Obviously, there is some magic there, in the sense that we need to be able to persist and replay the state of your Workflow in exactly the same state, but this is exactly what Temporal provides out of the box. You write code as if failure doesn’t exist because if your process fails, we just reconstruct the exactly the same state in a different process, and it’s not even visible to you. I sometimes call it fault-oblivious programming because your program is not even aware that a fault happened. That is main idea: fault-tolerant code that is guaranteed to finish execution.
There is a lot more under the the hood:
- Task Queues: We don’t invoke services directly, usually we invoke them from queues. But these queues are hidden in a sense, because when you call some API in Workflow code, it gets called asynchronously. But in your code, it’s not visible. It’s just a normal RPC call, but behind the scenes, it’s all asynchronous, has infinite retries, exponential backoff, heartbeating for long-running tasks, and so on.
- Local State. Workflows are stateful because you can keep state in variables and you don’t need to talk to a database.
Imagine you want to implement the customer loyalty program for airline, so you need to implement a point system. So, you listen to external events, and every time your flight finished, and you will get an event to increment that. In a normal system, you need to get a database, queues, and so on. In our world, you would just increment local variables. And then when this counter reaches a hundred, for example, you will call some downstream service and say, “Okay, promote that person to the next tier.” And you could write this type of application in 15, 20 minutes on your desktop because all of the rest is taken care of by Temporal.
It assumes that you can have hundreds of millions of these objects simultaneously running because you have a lot of customers—and we do that because we built it at Uber, which had hundreds of millions of customers—and run this reliably because you don’t want to lose data. It’s practically your financial data. This is why Temporal is very good for financial transactions, and a lot of companies like Coinbase, for example, uses us for their financial transactions because we provide much better guarantees than alternative solutions.
If I wanted to implement Temporal within my application, what do I need to keep in mind to ensure that I have a good experience with it? Any tips?

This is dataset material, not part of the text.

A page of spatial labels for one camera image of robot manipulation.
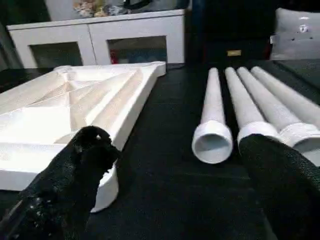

Maxim: Temporal does best when you also rethink how your application is structured. It’s kind of a new category of software, so you cannot just take your current design and directly port it over. One time, engineers from a payment system came to us and said, “We have a downstream dependency to a bank and in their SLA says they can be down for three days. Can we just start workflow on every message if the system is down, and keep retrying for three days?” Well, technically, answer is yes, but we eventually found out that they had this huge pipeline of queues, with enormous complexity, and they had hard time maintaining all that. So we ended up redesigning the whole pipeline as just one workflow, and instead of just doing it piece by piece, and it helped them tremendously. It completely simplified the way their application was designed and they removed a lot of code. You can do a small proof of concept piecemeal, but if you adopt Temporal end-to-end, you will get 10x benefits.
Samar: Think about how important durability is for your application. Do you have some state which needs to live beyond a single request/response? If the answer is yes, then I think Temporal is an awesome technology to help you deal with that complexity. It's better than the traditional way of building those applications, using databases, queues, retry mechanisms, and durable timers for retrying for three days. With Temporal, instead of building a sub-system which deals with all this retrying behavior, you can literally just specify your retry policy when you schedule an activity. So think holistically about your system, think about the statefulness and how important that state is. People have accepted that building this class of application is inherently complex, but Temporal is an amazing technology which makes this much more developer-friendly.